* _ASSIGNED TASK_
Searching the material below, find each line that includes the word "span", and copy it.

* _PROVIDED DATA_
──────────
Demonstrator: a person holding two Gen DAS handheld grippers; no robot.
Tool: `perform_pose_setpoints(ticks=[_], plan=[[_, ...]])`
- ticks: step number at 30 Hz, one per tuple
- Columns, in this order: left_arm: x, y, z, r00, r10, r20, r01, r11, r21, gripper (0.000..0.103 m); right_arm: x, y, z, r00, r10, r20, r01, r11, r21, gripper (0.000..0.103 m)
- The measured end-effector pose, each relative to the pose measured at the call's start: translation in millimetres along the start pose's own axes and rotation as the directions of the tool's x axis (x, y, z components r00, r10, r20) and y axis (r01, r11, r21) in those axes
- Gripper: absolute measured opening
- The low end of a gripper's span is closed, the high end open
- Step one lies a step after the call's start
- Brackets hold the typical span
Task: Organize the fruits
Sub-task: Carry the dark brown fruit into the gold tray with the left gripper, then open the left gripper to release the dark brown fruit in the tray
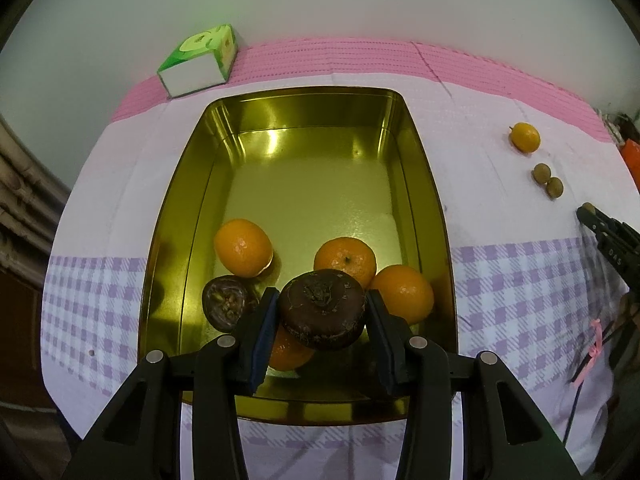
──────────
* _SOLUTION_
- The low end of a gripper's span is closed, the high end open
- Brackets hold the typical span

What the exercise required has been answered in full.